In a study published Tuesday in Biology Letters, a journal published by the Royal Society, a team of international researchers says that dogs accompanied Near Eastern farmers on their push westward. The animals, the researchers argue, were part of the Neolithic Package — a set of characteristics that define the agriculture revolution.

“The history of humans and dogs has been intimately linked for more than 15,000 years,” says Morgane Ollivier, a geneticist at the University of Rennes and co-lead author of the study. The paper’s information is “new proof of their entwinned story.”

Farm Dog, Meet Forager Dog

Agriculture arose about 11,000 years ago in the Fertile Crescent in a region that today includes Iran and Iraq. Hundreds of years later, farmers from that region migrated to Anatolia, or the Asian part of Turkey. From there, many of them headed north into southeastern Europe.

Tagging along on this epic migration were dogs originally bred in the Near East. The scientists learned this by analyzing mitochondrial DNA sequences from 99 ancient European and Near Eastern dog remains spanning from the beginnings of dog domestication to about 3,500 years ago. They discovered that the farm dogs in southeastern Europe possessed mitochondrial haplogroup D — found in canines in the Near East, but not in dogs originating in Europe.

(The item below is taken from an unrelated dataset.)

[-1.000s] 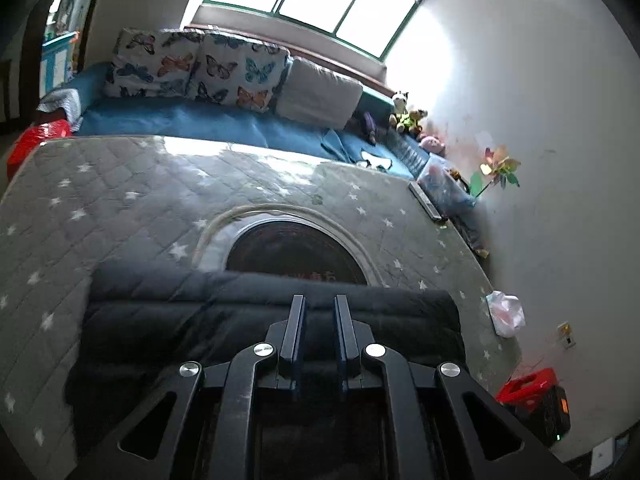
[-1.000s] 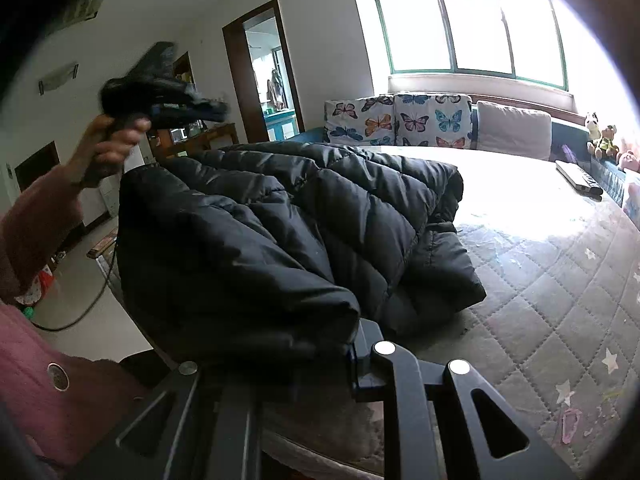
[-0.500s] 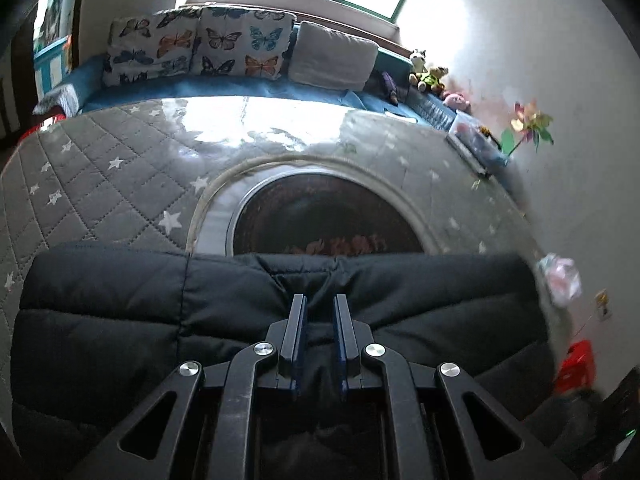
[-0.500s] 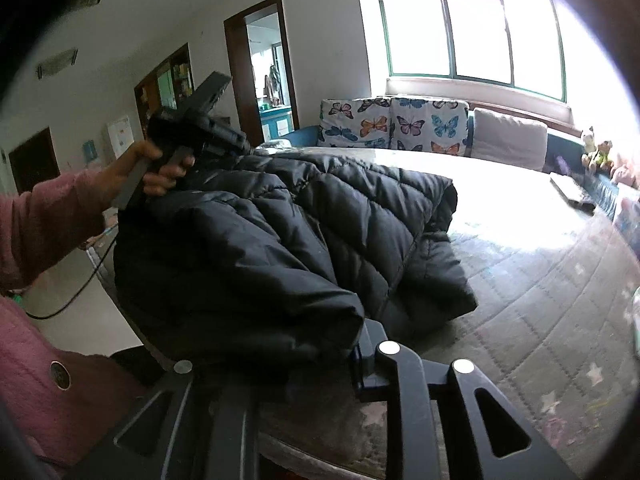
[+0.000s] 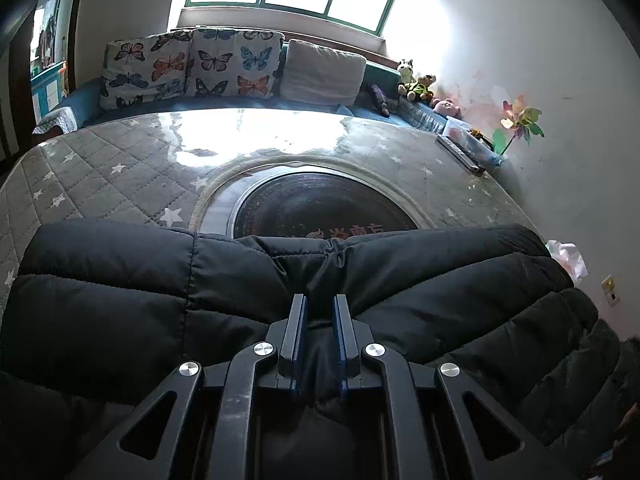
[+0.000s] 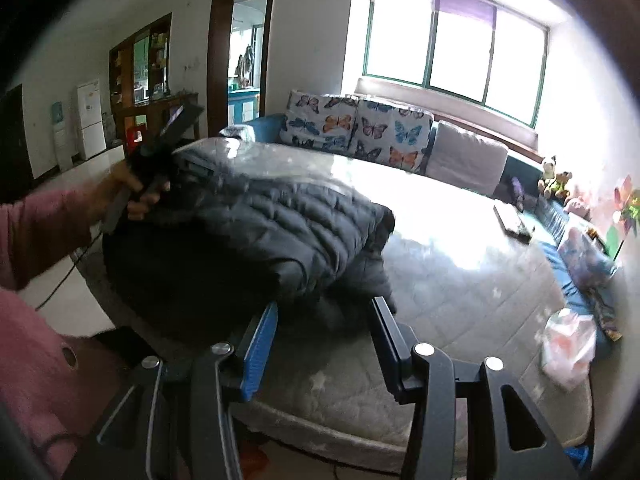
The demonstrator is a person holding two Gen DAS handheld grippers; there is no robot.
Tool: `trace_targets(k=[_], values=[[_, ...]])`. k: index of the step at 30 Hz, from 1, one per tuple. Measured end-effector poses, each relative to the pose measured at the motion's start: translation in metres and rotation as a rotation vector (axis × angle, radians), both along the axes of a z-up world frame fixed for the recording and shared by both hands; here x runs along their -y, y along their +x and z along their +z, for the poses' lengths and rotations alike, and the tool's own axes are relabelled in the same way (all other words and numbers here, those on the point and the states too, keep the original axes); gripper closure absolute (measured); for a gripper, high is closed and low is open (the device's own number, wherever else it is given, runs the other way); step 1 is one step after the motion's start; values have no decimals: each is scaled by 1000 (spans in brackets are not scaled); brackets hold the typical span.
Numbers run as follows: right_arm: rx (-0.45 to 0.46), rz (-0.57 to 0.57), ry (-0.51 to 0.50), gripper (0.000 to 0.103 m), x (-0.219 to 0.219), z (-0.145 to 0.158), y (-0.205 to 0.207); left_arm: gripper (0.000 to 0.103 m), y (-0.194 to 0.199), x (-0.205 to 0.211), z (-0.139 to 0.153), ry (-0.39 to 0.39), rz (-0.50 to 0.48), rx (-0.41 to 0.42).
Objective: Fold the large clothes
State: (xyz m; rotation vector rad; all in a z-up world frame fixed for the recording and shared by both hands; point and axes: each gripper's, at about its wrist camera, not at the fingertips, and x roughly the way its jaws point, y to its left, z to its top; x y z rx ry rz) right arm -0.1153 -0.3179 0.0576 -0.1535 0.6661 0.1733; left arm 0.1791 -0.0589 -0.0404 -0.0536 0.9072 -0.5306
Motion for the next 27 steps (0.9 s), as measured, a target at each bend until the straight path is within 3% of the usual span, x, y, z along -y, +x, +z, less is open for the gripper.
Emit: trace_targets(k=[7, 16, 20, 27], values=[[7, 79, -22, 51, -33, 33, 38, 89, -1, -4, -3, -23, -6, 4], [11, 100, -52, 49, -51, 66, 30, 89, 1, -12, -9, -62, -11, 9], [2, 92, -23, 49, -66, 61, 61, 89, 0, -12, -10, -58, -13, 16], [-94, 8, 79, 49, -84, 18, 160, 89, -3, -12, -11, -66, -18, 28]])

Before the farmers started arriving in southeast Europe about 8,200 years ago, the mountains, rivers and valleys in that region were occupied only by hunter-gatherers. The hunter-gatherers had dogs as well, but, according to the researchers, their animals possessed mitochondrial haplogroup C, which is not found in Near East dogs. That means the farmers’ and foragers’ dogs were part of two different groups, says Ollivier.

Other than interaction along the Danube River between Romania and Serbia, a region known today as the Iron Gates, the hunter-gatherers and first farmers in southeast and central Europe rarely met, says Joachim Burger, an archaeologist at Mainz University in Germany who was not part of the study.

That changed by about 7,000 years ago, he says, when DNA evidence reveals the groups were mixing to the extent of mating and raising families.

Meanwhile, the farm dogs were replacing the forager dogs in Europe. The haplogroup C animals, those with European roots, decrease, while haplogroup D dogs, with Near Eastern roots, increase, say Ollivier.

Ollivier and her co-lead author of the paper, Anne Tresset, director of the National Center for Scientific Research in France, are continuing to study the early European farm dogs. They are discovering that, like people, the animals adapted to an agriculture diet, which might include cereals, peas and lentils.

Ollivier sees this as further evidence of the human and canine connection. “Dog history reflects human history,” she says.